# Sequential Importance Sampling for Counting Linear Extensions

Isabel Beichl
Applied and Computational Mathematics (ACMD), ITL, NIST

Tuesday, November 8, 2016 15:00-16:00,
Building 225, Room B111
Gaithersburg
Tuesday, November 8, 2016 13:00-14:00,
Room 4072
Boulder

Abstract: A linear extension of a partially ordered set is a linear ordering of the vertices that respects the poset ordering. Any directed acyclic graph (DAG) defines a poset where vertex v precedes vertex w in the poset if w is reachable from v via a directed path. A linear ordering for the vertices of a DAG , called a topological sort, is equivalent to a linear extension for the associated DAG.
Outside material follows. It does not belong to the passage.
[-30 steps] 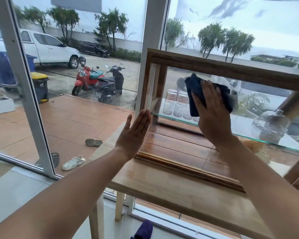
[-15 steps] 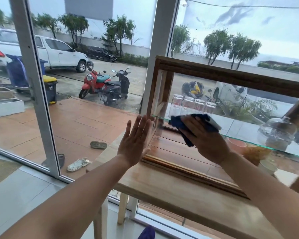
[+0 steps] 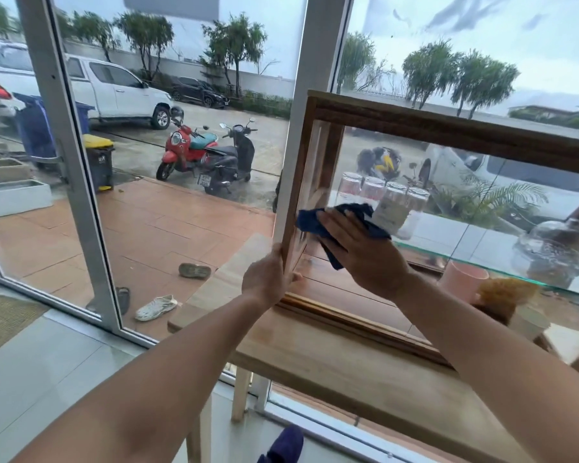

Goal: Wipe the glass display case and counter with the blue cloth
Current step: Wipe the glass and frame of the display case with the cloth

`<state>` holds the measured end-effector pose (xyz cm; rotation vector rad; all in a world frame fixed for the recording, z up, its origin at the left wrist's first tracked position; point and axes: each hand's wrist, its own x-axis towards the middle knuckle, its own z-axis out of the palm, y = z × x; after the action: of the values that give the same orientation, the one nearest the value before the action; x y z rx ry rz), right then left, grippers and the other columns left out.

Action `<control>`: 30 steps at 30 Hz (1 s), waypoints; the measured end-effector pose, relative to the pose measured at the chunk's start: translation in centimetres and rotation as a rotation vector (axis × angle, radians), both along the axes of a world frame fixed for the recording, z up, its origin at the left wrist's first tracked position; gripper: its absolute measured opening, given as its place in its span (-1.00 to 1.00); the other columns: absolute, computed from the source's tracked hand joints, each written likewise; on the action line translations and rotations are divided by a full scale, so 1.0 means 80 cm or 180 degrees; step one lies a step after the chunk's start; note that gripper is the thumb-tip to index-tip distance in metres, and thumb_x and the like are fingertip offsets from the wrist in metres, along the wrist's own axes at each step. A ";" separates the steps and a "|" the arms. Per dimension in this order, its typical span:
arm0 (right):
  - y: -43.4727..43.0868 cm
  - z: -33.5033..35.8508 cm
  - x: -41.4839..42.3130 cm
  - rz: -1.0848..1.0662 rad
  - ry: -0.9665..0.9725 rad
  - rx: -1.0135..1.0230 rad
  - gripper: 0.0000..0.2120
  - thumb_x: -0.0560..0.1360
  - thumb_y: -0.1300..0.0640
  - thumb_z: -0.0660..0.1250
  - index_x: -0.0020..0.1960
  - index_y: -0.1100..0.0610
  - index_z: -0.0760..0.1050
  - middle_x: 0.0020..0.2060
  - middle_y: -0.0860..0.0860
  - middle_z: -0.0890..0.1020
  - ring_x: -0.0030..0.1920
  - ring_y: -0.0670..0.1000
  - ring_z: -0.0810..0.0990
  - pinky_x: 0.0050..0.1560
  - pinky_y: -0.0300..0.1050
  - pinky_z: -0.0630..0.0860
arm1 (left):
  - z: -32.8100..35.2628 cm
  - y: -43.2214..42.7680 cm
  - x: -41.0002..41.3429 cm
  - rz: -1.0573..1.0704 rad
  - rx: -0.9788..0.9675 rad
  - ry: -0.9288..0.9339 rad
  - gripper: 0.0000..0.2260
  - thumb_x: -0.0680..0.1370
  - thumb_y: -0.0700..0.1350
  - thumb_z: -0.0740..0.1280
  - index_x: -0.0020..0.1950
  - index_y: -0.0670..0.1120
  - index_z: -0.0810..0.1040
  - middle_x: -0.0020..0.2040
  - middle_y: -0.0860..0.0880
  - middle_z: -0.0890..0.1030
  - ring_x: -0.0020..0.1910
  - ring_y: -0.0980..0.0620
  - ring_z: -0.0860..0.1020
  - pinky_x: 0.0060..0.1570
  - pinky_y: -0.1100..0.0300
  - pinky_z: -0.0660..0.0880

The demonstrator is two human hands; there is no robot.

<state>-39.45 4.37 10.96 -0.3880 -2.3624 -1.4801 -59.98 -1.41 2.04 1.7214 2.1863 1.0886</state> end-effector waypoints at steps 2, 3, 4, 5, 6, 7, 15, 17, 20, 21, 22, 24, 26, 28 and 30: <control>-0.010 -0.017 0.017 -0.0122 -0.0411 -0.0037 -0.45 0.64 0.36 -0.22 0.47 0.26 0.38 0.49 0.27 0.33 0.48 0.26 0.33 0.50 0.18 0.26 | -0.003 -0.001 0.000 -0.0040 0.0058 -0.0251 -0.40 0.52 0.01 0.50 0.47 -0.09 0.35 0.18 -0.17 0.68 0.13 -0.22 0.65 0.12 -0.01 0.55; -0.013 -0.015 0.023 -0.0127 -0.0468 -0.0046 -0.46 0.64 0.37 -0.20 0.45 0.26 0.40 0.48 0.26 0.36 0.47 0.25 0.36 0.50 0.18 0.26 | -0.006 -0.002 0.002 -0.0070 0.0108 -0.0423 -0.42 0.52 -0.02 0.50 0.47 -0.09 0.38 0.17 -0.16 0.69 0.13 -0.20 0.65 0.13 0.03 0.54; -0.014 -0.007 0.027 -0.0091 -0.0389 -0.0055 -0.47 0.64 0.37 -0.18 0.45 0.26 0.41 0.47 0.26 0.37 0.45 0.25 0.38 0.50 0.17 0.26 | -0.009 -0.003 0.004 -0.0092 0.0161 -0.0595 -0.45 0.53 -0.04 0.49 0.46 -0.09 0.40 0.18 -0.14 0.69 0.14 -0.18 0.65 0.14 0.06 0.53; -0.012 0.008 0.027 -0.0040 -0.0164 -0.0070 -0.47 0.63 0.37 -0.17 0.45 0.26 0.40 0.47 0.27 0.37 0.45 0.26 0.38 0.51 0.17 0.24 | -0.011 -0.003 0.007 -0.0090 0.0206 -0.0762 -0.48 0.54 -0.04 0.48 0.46 -0.08 0.41 0.18 -0.13 0.69 0.14 -0.16 0.64 0.13 0.08 0.51; -0.009 0.028 0.025 0.0018 0.0171 -0.0086 -0.48 0.63 0.37 -0.15 0.46 0.26 0.38 0.47 0.27 0.36 0.46 0.27 0.36 0.54 0.16 0.20 | -0.013 -0.003 0.009 -0.0080 0.0257 -0.0938 -0.50 0.55 -0.03 0.46 0.45 -0.08 0.42 0.19 -0.12 0.68 0.15 -0.16 0.64 0.12 0.10 0.50; -0.005 0.051 0.020 0.0065 0.0534 -0.0099 -0.50 0.62 0.37 -0.09 0.48 0.26 0.36 0.49 0.27 0.33 0.47 0.27 0.33 0.56 0.14 0.14 | -0.015 -0.003 0.012 -0.0081 0.0324 -0.1125 -0.51 0.56 -0.02 0.45 0.45 -0.07 0.42 0.20 -0.11 0.67 0.16 -0.16 0.62 0.11 0.12 0.49; 0.000 0.063 -0.010 0.0139 0.0961 -0.0123 -0.54 0.66 0.31 -0.09 0.52 0.24 0.30 0.54 0.23 0.25 0.52 0.25 0.26 0.56 0.16 0.14 | -0.055 -0.036 0.044 -0.0294 0.0634 -0.1167 -0.21 0.59 -0.13 0.40 0.66 -0.05 -0.03 0.61 -0.10 0.26 0.54 -0.03 0.30 0.43 0.25 0.26; 0.001 0.030 -0.006 0.0126 0.0692 -0.0098 -0.53 0.68 0.31 -0.14 0.51 0.25 0.31 0.53 0.24 0.26 0.51 0.26 0.27 0.55 0.16 0.16 | -0.070 -0.040 0.044 -0.0305 0.0456 -0.1105 -0.17 0.60 -0.12 0.39 0.66 -0.09 -0.14 0.66 -0.09 0.10 0.61 -0.02 0.15 0.51 0.23 0.13; -0.001 -0.008 0.008 0.0140 0.0071 -0.0081 -0.55 0.66 0.34 -0.06 0.48 0.26 0.37 0.50 0.26 0.31 0.48 0.27 0.33 0.50 0.19 0.27 | -0.080 -0.042 0.038 -0.0329 0.0303 -0.1069 -0.17 0.62 -0.09 0.36 0.66 -0.03 -0.19 0.67 -0.05 0.05 0.63 0.00 0.09 0.52 0.18 0.08; -0.003 -0.013 0.013 0.0123 -0.0147 -0.0046 -0.55 0.65 0.34 -0.04 0.46 0.25 0.40 0.49 0.25 0.34 0.46 0.27 0.36 0.48 0.18 0.31 | -0.081 -0.042 0.036 -0.0346 0.0278 -0.1065 -0.16 0.62 -0.08 0.36 0.66 -0.01 -0.21 0.68 -0.04 0.04 0.63 0.00 0.09 0.53 0.16 0.09; -0.004 -0.011 0.018 0.0115 -0.0292 -0.0023 -0.55 0.65 0.34 -0.05 0.44 0.24 0.42 0.48 0.24 0.37 0.45 0.25 0.38 0.47 0.18 0.33 | -0.081 -0.042 0.036 -0.0368 0.0251 -0.1041 -0.14 0.62 -0.08 0.36 0.65 0.02 -0.25 0.68 -0.03 0.02 0.63 -0.01 0.09 0.54 0.13 0.10; -0.002 0.011 0.024 0.0146 -0.0164 -0.0056 -0.54 0.65 0.38 -0.06 0.45 0.22 0.42 0.47 0.24 0.38 0.44 0.25 0.39 0.48 0.19 0.31 | -0.084 -0.043 0.038 -0.0410 0.0149 -0.0863 -0.05 0.62 -0.06 0.36 0.60 0.10 -0.42 0.68 -0.05 -0.05 0.64 -0.04 0.07 0.53 0.08 0.15; 0.005 0.047 0.028 0.0190 0.0493 -0.0085 -0.55 0.63 0.40 0.05 0.49 0.22 0.36 0.50 0.24 0.32 0.49 0.26 0.31 0.51 0.21 0.24 | -0.090 -0.043 0.039 -0.0426 -0.0054 -0.0536 0.07 0.60 -0.01 0.38 0.47 0.12 -0.63 0.68 -0.10 -0.15 0.64 -0.08 0.02 0.53 0.05 0.17; 0.012 0.081 0.036 0.0173 0.1137 -0.0129 -0.49 0.59 0.40 0.13 0.53 0.20 0.28 0.54 0.23 0.23 0.54 0.24 0.19 0.54 0.20 0.15 | -0.096 -0.042 0.040 -0.0418 -0.0317 -0.0226 0.14 0.58 0.09 0.37 0.35 0.06 -0.75 0.65 -0.17 -0.27 0.65 -0.12 -0.06 0.56 0.06 0.10; 0.014 0.088 0.040 0.0161 0.1437 -0.0106 -0.46 0.59 0.39 0.15 0.55 0.19 0.23 0.56 0.21 0.19 0.56 0.22 0.15 0.56 0.18 0.11 | -0.102 -0.039 0.041 -0.0377 -0.0532 -0.0034 0.14 0.57 0.18 0.33 0.31 0.00 -0.78 0.60 -0.20 -0.36 0.65 -0.13 -0.11 0.54 0.10 -0.05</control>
<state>-36.28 5.49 17.96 -0.5959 -2.0219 -1.1820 -56.73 -4.51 -6.12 1.7419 2.0737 0.8595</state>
Counting the number of topological sorts of a DAG is a well-known NP hard problem, important in in scheduling, and computational linear algebra. Because the problem is hard, approximations must be used. Monte Carlo methods for approximating using MCMC are known but they are not practical for real-world computation as they have complexity O(n$^6$).
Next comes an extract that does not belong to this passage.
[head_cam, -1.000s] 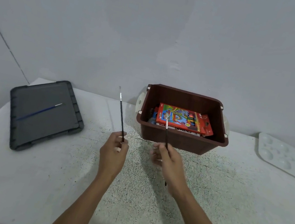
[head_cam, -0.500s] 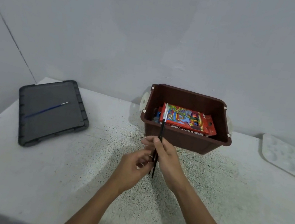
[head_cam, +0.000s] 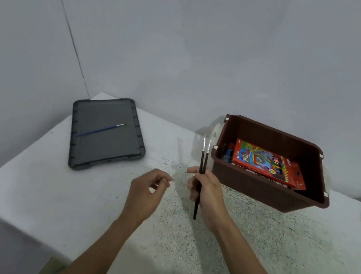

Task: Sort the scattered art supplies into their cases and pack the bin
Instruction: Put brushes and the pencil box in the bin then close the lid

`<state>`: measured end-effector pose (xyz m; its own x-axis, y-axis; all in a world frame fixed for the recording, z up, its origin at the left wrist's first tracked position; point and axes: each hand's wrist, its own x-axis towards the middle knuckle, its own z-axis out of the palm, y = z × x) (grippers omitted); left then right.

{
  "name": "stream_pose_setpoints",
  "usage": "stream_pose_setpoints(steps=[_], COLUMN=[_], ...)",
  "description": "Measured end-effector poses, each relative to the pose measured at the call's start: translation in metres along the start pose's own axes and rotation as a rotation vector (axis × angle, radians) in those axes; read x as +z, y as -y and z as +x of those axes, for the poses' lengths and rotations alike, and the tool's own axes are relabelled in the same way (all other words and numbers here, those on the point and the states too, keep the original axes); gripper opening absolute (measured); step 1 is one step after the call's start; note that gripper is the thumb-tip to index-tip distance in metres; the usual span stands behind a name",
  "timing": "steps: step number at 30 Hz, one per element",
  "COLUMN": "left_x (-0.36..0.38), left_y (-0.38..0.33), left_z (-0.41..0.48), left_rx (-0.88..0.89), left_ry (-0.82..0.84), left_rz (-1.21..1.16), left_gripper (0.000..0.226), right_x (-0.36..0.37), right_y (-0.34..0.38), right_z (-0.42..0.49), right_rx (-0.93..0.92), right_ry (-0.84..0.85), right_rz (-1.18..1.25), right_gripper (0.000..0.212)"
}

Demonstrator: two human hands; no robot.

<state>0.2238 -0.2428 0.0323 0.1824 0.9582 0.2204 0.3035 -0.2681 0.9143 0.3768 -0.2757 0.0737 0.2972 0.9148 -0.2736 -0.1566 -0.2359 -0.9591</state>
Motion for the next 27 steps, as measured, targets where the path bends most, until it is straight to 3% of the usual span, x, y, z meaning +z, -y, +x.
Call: stream_pose_setpoints(steps=[9,14,20,27], left_x=[-0.065,-0.097,-0.113,-0.113], left_y=[0.054,0.09,0.11,0.109], left_z=[0.063,0.109,0.147,0.158], left_rx=[0.052,-0.006,-0.213,-0.235], left_ry=[-0.176,-0.223,-0.079,-0.026], left_rz=[0.204,0.467,0.838,1.154], left_gripper=[0.014,0.016,0.03,0.024], right_x=[0.056,0.089,0.1,0.096], right_y=[-0.009,-0.016,-0.027,-0.041], right_z=[0.031,0.048,0.06,0.068], right_rx=[0.106,0.132,0.166,0.236], right_ry=[0.107,0.202,0.265,0.256], right_rz=[-0.036,-0.027,-0.09,-0.095], right_gripper=[0.019,0.021,0.03,0.029])
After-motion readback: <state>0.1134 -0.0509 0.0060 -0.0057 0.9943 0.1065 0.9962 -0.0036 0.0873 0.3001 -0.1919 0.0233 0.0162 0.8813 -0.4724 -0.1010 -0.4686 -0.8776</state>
We will describe an alternate practical method based on sequential importance sampling. Success using SIS depends on designing an importance function that "knows" the search tree. We describe a robust importance function related to Moebius inversion. One interesting property is that our approximation is exact in case the DAG is a forest.

Speaker Bio: Isabel Beichl works on probabalistic methods for measuring data that can be modeled as a network. Prior to coming to NIST, she taught at Goucher College and did UNIX development at Bell Laboratories. Her PhD is in mathematics from Cornell.